The events of September 11, 2001 changed the landscape of leadership development. We began to make a distinction between more traditional approaches to leadership development and the important area of development of leaders who need to function in crisis situations from natural disasters to domestic terrorism situations. During the first decade of this new century, we saw the development of special leadership development programs on crisis leadership. Ian Mitroff wrote several books during this first decade to demonstrate not only that crisis needs to be looked at in detail but there is a need to understand the leadership skills needed to function in all sorts of crisis including business downturns, reputational crises, legal crises generated by changes in the law, and so on. He has also strongly argued about the complexity issues inherent in crises. Vincent Covello gave many workshops on risk and crisis communications. I wrote a whole book on leadership and crisis and how leaders can make their public health organizations more prepared. In addition, I have written a book on traditional public health leadership.
I developed an exercise that I have used in numerous groups to distinguish between the skills of public health leaders as they work in organizations that are not in a crisis situation in contrast to leadership skills which are utilized to ameliorate the impact of a public health emergency. In my early experience with this exercise, groups appeared to make clear distinctions between the skills needed by leaders in traditional or normal situations in contrast to the skills needed to function in an emergency preparedness and response situation. It also became apparent during this period that there was confusion over what was management and what was leadership. Preparedness situations and the general perspectives tied to incident command seemed to reflect more of a command and control management and linear perspective rather than a systems-based leadership perspective. I have covered some of these issues in a number of my blog articles. One of the interesting results of this exercise was an increasing awareness that all leaders need to know how to function in an organization on a daily basis, but not all leaders seem able to function during a crisis. In other words, crisis leaders need to function in both traditional and crisis focused organizations, but some leaders seem to function well only in non-crisis situations. In his book MANAGING AT THE SPEED OF CHANGE, Daryl Conner has addressed some of these issues by concentrating on the importance of leaders being resilient.
Leaders must be leaders regardless of the realities that they face each day. Leaders develop not only their personal leadership skills, they develop skill for their work on teams and other collaborative relationships, skills at the organizational level, skills at the community or systems level, and also skills involved in promoting knowledge and leadership at the professional level. Leaders need to learn when to manage and when to lead. They must work on trying to develop their personal as well as their organization’s resilience. They must learn that leadership is about normal times and not so normal times stimulated by a crisis. If resilience is low, an administrator needs to be able to draw on the skills of others who can lead in crisis.
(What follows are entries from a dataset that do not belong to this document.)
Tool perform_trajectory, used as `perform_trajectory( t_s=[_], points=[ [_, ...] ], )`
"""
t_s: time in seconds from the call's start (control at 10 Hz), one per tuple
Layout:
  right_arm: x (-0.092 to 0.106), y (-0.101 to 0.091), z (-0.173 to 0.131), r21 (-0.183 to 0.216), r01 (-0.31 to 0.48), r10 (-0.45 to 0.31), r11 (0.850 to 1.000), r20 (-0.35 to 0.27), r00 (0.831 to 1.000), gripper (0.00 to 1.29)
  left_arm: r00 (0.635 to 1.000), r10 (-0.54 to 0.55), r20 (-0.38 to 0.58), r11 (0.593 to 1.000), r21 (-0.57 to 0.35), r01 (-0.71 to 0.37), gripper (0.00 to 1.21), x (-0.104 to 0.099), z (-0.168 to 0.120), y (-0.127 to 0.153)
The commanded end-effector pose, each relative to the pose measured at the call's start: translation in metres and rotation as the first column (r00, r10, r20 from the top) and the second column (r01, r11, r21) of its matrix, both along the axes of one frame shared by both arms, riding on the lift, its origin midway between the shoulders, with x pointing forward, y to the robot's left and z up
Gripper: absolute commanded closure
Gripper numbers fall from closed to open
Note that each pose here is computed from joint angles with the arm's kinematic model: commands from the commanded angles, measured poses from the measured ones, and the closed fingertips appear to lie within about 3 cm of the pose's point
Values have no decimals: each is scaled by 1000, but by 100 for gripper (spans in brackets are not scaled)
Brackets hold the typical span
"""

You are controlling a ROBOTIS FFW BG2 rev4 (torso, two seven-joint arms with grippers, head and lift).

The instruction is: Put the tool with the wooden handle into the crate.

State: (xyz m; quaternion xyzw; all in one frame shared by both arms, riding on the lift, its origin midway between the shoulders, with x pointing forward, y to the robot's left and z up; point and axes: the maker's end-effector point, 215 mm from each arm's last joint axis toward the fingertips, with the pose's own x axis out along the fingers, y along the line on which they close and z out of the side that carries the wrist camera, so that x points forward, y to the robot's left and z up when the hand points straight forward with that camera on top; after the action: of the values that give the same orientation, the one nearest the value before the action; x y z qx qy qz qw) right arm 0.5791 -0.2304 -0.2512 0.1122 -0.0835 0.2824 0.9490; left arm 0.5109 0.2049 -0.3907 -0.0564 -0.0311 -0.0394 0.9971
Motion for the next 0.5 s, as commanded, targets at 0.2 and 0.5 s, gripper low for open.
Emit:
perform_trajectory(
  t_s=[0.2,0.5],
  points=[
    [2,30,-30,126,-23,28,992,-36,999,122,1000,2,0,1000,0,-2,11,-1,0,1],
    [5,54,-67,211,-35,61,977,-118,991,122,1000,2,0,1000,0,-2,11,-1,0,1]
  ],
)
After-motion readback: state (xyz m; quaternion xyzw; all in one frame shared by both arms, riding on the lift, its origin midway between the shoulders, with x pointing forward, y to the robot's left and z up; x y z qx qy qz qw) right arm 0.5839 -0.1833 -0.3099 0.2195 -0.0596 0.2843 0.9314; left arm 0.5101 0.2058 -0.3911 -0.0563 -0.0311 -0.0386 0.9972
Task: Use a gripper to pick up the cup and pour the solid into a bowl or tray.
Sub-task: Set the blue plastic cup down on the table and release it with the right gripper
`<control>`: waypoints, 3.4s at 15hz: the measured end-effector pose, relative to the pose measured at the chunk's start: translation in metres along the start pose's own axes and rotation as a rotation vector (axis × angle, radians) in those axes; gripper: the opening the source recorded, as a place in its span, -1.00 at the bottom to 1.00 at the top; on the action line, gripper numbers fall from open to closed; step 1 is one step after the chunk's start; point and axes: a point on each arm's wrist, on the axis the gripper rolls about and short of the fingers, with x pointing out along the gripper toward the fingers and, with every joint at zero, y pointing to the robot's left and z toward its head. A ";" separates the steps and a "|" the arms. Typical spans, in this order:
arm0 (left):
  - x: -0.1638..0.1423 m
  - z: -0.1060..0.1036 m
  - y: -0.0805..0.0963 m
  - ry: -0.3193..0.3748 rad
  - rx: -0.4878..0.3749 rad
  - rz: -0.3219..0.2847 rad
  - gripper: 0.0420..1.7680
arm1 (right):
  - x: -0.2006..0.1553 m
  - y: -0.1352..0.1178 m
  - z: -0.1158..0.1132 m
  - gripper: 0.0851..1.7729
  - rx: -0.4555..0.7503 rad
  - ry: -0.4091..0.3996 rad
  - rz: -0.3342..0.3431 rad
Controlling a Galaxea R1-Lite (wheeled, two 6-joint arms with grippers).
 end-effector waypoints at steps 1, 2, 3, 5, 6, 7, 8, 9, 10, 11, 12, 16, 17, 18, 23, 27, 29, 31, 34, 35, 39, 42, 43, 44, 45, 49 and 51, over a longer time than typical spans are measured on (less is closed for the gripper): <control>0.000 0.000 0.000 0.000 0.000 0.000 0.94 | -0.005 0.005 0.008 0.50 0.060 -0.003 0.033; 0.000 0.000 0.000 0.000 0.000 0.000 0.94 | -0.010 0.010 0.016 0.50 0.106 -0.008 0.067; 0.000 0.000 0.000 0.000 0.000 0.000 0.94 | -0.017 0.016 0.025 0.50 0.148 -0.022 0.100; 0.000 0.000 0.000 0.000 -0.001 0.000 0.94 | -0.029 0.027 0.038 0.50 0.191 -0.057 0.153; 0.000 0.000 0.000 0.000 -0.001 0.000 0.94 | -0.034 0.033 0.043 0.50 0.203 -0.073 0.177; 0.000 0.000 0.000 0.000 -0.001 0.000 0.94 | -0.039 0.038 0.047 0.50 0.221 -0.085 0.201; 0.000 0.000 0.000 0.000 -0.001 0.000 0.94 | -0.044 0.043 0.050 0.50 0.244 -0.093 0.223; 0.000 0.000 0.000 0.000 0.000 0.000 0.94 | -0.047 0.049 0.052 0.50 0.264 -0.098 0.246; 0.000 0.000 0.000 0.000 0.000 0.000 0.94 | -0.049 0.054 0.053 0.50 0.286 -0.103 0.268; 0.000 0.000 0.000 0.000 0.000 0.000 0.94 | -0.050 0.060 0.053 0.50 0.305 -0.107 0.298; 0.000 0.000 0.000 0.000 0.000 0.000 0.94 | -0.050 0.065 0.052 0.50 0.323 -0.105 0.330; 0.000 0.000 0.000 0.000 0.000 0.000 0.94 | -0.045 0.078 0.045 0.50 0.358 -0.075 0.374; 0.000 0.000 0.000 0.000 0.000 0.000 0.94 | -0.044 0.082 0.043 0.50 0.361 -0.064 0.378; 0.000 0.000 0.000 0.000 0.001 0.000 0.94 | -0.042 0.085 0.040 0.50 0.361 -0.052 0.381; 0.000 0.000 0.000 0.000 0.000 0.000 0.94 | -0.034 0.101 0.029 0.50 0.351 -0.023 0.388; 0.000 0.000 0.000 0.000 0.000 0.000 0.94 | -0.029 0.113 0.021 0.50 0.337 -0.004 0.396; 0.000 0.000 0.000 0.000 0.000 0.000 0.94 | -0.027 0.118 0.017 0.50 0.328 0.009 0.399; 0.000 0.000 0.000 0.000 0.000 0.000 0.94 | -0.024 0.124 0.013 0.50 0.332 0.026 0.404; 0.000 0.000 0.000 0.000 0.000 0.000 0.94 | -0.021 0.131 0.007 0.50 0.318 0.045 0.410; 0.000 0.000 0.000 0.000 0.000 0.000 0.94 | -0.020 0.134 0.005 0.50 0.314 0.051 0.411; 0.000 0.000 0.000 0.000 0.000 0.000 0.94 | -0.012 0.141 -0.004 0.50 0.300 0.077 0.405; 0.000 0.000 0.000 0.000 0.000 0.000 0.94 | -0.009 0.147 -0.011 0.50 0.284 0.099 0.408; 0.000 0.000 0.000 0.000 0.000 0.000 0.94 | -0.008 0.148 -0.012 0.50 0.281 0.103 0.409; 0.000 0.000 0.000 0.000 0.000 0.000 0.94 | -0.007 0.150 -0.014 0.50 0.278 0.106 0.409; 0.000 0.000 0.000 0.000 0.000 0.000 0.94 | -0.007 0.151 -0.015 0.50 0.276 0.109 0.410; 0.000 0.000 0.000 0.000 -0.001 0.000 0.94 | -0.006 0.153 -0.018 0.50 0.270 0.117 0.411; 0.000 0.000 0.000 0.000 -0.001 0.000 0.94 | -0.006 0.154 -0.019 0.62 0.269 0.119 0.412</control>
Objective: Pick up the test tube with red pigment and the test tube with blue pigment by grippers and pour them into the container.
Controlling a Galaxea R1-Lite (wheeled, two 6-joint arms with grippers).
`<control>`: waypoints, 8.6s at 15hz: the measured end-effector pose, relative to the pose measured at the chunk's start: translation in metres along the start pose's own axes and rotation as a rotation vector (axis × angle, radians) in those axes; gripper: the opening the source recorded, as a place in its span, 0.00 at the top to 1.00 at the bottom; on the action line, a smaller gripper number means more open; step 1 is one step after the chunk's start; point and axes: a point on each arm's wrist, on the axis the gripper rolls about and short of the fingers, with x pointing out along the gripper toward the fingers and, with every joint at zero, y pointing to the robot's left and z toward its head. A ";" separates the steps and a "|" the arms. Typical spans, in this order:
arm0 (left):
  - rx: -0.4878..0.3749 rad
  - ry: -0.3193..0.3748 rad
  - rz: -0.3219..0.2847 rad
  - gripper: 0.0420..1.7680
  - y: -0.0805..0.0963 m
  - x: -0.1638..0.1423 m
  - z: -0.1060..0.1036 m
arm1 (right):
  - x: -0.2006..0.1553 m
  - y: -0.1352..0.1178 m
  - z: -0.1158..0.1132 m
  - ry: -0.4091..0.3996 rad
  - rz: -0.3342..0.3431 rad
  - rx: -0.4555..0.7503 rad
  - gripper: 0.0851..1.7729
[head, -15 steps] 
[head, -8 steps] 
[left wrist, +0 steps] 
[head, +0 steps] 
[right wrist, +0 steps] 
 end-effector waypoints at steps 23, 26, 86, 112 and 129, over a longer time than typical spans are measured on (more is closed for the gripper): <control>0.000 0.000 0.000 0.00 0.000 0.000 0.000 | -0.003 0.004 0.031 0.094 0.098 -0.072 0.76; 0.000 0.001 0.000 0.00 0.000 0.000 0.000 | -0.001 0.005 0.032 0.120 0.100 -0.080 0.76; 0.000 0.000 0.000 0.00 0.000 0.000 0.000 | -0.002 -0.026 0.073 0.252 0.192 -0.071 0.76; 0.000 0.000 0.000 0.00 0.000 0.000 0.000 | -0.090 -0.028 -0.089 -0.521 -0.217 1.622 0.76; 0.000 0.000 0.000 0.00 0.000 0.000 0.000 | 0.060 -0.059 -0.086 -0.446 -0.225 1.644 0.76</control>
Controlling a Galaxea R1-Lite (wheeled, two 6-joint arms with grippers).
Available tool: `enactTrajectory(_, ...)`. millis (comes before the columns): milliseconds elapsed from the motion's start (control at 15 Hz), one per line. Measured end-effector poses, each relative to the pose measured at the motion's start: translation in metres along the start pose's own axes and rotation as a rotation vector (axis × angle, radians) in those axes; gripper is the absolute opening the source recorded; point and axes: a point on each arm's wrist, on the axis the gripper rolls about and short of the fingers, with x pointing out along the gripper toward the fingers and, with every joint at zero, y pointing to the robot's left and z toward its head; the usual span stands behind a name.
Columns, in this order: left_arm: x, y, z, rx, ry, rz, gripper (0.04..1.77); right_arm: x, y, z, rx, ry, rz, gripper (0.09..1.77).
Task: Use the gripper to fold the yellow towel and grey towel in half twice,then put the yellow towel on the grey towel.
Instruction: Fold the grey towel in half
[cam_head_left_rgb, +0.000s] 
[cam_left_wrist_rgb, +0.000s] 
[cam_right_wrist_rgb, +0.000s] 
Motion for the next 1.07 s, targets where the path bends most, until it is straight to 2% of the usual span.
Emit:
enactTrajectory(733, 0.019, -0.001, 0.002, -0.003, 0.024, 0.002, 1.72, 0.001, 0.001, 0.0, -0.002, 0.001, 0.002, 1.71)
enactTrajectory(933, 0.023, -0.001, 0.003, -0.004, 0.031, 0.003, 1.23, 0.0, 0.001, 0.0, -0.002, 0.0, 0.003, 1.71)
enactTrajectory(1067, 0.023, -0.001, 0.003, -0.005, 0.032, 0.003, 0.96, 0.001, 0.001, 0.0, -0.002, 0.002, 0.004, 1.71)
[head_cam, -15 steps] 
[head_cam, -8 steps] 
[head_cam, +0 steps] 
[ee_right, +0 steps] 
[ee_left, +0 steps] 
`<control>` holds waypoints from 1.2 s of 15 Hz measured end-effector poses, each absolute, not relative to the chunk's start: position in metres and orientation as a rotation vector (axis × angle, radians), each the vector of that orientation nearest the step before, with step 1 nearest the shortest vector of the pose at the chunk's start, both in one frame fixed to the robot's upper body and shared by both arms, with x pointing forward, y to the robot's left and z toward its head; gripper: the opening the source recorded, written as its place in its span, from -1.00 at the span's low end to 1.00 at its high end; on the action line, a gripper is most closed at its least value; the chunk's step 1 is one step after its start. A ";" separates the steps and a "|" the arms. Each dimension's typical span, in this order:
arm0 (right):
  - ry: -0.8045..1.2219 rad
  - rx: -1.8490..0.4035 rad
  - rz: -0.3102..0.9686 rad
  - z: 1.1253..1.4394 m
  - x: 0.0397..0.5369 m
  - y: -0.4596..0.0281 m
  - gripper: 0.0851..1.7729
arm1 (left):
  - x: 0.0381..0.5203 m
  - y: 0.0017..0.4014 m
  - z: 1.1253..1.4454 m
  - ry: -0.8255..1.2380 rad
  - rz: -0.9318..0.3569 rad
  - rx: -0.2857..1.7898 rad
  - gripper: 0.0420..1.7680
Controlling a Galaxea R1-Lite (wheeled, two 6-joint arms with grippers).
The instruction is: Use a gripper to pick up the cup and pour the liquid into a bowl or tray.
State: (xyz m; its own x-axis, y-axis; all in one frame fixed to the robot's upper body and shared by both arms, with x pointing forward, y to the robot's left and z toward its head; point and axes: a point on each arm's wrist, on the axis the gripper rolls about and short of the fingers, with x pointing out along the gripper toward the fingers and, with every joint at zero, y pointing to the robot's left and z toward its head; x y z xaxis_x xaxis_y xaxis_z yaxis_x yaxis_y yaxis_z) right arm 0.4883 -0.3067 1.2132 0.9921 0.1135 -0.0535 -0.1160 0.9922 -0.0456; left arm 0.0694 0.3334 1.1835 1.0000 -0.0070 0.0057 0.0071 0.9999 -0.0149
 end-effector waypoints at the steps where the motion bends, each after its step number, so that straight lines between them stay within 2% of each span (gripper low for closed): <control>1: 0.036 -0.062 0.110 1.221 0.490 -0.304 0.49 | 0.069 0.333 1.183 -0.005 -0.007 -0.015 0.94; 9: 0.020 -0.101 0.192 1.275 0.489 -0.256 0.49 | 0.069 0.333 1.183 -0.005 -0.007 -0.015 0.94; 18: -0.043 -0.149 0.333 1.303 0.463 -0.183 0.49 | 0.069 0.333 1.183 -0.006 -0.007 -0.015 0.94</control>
What this discussion means is that the parallel development of traditional and crisis leadership now needs to be merged. Leadership is about leadership under changing circumstances and contexts. It is time to view leadership as a lifelong learning process in which leaders explore and develop new skills and tools as they need them to address all these changing situations. I have used the concept of synergistic leadership in these postings to define leaders as individuals who draw from many sources and resources to address all possible situations. When the traditional leader cannot deal with crisis, they need to recruit others who can deal with these potential crises. However, traditional and crisis skills build upon each other to form a more comprehensive approach to leadership development. For me, this means that I have to combine my two leadership books into an integrated whole to reflect the complexities of leadership as well as the overall needs of effective leadership in a constantly changing social environment. As I pointed out in my last posting, we now need to consider the impact of health reform and an expanding definition of public health and how our leaders will be affected by these new changes.